You do not need RBI permission to open an RFC account. It is a standard product offered by authorised dealer banks in India, and you open it directly at the bank.

The documents you will typically need are:

  • A valid Indian passport
  • Proof of NRI status such as an old work visa, residency permit, or employer letter from abroad
  • Proof of return to India, for example the arrival stamp in your passport or a recent utility bill at your Indian address
  • Your PAN card
  • Passport-size photographs
  • Source of funds documentation, such as an overseas bank statement, an NRE account closure letter, or FCNR maturity advice

Once the account is open, you fund it by transferring from your NRE savings or current account, or by remitting from your overseas bank account directly.

For your FCNR(B) fixed deposits, you have two choices. You can wait for the deposit to mature and transfer the proceeds to your RFC account at that point. Or you can break the deposit early, though most banks charge a penalty for premature closure. Whether the penalty is worth paying depends on how soon you need the funds in RFC form and what the remaining term is.

Most major Indian banks with international presence offer RFC accounts. The opening process is usually straightforward if your documents are in order.

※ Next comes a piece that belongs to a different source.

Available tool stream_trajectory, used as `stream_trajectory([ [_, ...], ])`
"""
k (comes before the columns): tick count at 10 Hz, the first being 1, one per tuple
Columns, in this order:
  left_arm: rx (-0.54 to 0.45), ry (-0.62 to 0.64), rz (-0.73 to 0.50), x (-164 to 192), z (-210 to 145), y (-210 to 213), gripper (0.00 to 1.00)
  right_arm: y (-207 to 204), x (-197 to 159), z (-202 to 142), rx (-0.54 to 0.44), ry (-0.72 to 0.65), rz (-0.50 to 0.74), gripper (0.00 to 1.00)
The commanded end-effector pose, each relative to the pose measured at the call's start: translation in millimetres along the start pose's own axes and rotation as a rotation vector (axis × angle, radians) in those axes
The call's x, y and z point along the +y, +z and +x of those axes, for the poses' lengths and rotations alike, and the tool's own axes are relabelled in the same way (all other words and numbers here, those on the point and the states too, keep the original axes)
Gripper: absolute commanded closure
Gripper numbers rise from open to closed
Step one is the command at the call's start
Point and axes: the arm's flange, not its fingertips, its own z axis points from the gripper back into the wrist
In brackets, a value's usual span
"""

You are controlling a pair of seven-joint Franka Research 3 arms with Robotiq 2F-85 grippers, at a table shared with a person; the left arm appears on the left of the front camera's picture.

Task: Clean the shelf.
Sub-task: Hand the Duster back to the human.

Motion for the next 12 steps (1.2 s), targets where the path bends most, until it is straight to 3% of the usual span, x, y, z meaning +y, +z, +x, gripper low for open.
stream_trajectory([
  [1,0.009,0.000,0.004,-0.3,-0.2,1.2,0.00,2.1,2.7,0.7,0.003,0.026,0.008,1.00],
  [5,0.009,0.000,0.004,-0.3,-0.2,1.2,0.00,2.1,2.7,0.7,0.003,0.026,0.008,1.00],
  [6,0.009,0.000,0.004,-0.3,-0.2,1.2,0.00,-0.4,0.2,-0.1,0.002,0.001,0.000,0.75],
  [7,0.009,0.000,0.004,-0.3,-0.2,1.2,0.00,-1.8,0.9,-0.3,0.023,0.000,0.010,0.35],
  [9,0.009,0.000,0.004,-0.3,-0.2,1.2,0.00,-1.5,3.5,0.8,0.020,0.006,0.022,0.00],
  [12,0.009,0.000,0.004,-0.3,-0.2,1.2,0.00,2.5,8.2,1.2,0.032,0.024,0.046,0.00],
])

What if you go abroad again?

The RFC account does not lock you in permanently. If you take up employment abroad again and reacquire NRI status under FEMA, you can transfer your RFC balance to an NRE or FCNR(B) account. No RBI approval is needed for that conversion either.

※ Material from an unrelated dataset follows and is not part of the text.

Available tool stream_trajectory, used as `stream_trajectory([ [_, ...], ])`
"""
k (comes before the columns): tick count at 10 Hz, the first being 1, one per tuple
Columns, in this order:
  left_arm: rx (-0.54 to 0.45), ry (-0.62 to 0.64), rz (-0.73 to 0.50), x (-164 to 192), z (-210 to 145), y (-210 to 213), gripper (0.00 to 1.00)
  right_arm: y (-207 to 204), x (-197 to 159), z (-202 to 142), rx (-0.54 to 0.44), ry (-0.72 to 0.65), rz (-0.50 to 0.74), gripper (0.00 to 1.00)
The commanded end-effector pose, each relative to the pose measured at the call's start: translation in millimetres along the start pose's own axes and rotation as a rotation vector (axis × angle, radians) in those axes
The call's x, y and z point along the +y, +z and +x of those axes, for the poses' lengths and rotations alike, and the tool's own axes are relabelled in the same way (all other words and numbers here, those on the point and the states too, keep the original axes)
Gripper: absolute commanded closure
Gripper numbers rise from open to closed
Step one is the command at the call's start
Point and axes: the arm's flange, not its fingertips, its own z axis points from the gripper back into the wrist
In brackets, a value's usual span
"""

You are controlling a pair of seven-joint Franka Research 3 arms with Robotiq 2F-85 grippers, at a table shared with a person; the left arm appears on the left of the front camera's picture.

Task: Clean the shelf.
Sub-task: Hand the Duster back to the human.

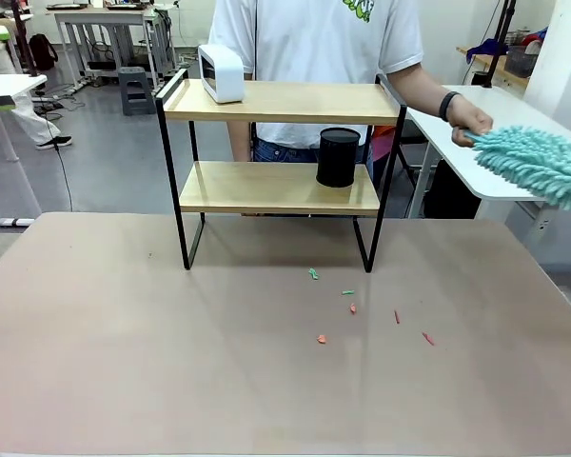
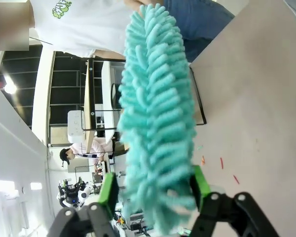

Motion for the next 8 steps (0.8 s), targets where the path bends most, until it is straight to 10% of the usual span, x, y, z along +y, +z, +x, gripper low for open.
stream_trajectory([
  [1,0.000,0.000,0.000,0.0,0.0,0.0,0.00,-5.9,6.2,2.7,0.030,0.021,0.045,0.00],
  [6,0.298,0.131,-0.165,68.6,-63.8,-90.7,0.00,-89.3,68.0,-39.5,0.289,0.051,0.230,0.00],
  [8,0.230,0.233,-0.174,74.2,-74.2,-120.9,0.00,-160.5,72.1,-87.4,0.477,0.003,0.298,0.00],
])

This makes the RFC account a practical holding structure for NRIs who are uncertain about whether they will stay in India long term. You are not stuck with it.

Conclusion

An RFC account is designed for one specific situation: you lived abroad as an NRI, you built savings in foreign currency, and now you are back in India. It lets you hold those savings in their original currency at an Indian bank, without converting everything to rupees on arrival. The interest is taxable, but the structure is flexible and reversible if your plans change.

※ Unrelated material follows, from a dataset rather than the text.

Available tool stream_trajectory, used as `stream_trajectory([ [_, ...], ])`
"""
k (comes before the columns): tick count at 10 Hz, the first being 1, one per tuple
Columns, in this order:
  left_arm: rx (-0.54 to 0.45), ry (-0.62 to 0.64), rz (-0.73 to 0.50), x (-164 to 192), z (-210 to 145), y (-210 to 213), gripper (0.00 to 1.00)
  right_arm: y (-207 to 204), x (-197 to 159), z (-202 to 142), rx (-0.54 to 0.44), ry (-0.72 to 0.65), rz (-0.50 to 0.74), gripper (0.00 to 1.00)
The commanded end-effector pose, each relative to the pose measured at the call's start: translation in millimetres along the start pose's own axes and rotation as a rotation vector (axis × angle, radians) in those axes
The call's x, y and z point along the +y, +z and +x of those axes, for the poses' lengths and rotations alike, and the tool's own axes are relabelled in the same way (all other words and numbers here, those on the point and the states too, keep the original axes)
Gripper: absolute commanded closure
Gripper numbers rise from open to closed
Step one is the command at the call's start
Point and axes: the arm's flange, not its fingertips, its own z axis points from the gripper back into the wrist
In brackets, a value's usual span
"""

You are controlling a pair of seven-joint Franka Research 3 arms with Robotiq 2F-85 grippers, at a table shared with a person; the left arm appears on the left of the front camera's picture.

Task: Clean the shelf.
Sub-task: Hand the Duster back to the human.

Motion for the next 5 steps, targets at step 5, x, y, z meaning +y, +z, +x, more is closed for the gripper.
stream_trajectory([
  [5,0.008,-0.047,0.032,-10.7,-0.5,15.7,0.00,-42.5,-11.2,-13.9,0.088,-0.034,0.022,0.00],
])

Frequently asked questions

Can an NRI open an RFC account?

An NRI currently living abroad cannot open an RFC account while they are still a non-resident. The RFC account is for individuals who have returned to India and become resident under FEMA. Once you return permanently and your status changes to resident, you become eligible. Until that point, NRE and FCNR(B) accounts are the right options for holding foreign currency savings while you are abroad.

What is the difference between an RFC and an NRE account?

The key difference is who each account is for. An NRE account is for NRIs living abroad. It holds Indian rupees, and interest is fully exempt from Indian income tax.

An RFC account is for NRIs who have returned to India and become resident. It holds foreign currency, and interest is taxable in India at your income tax slab rate. Both accounts are fully repatriable, meaning you can send funds out of India freely. But they serve different stages of your journey.

Can an NRE account be converted to an RFC account?

When you return to India and your status changes from non-resident to resident, your NRE savings and current accounts need to be closed or redesignated.

The balance can be transferred directly into an RFC account. This is one of the most common ways returning NRIs fund their RFC account.

For FCNR(B) fixed deposits, you can either wait until maturity and transfer to RFC, or break the deposit early subject to a penalty at most banks.

Can a resident Indian who was never an NRI open an RFC account?

No. The RFC account is only for individuals who previously held NRI status under FEMA and are now returning to India as residents.

A resident Indian who has always lived in India and was never an NRI is not eligible.

If a resident Indian receives foreign currency from rendering services outside India, the relevant product is the RFC(D) (Resident Foreign Currency Domestic) account, which is a separate, non-interest-bearing current account and not the same as the RFC account for returning NRIs.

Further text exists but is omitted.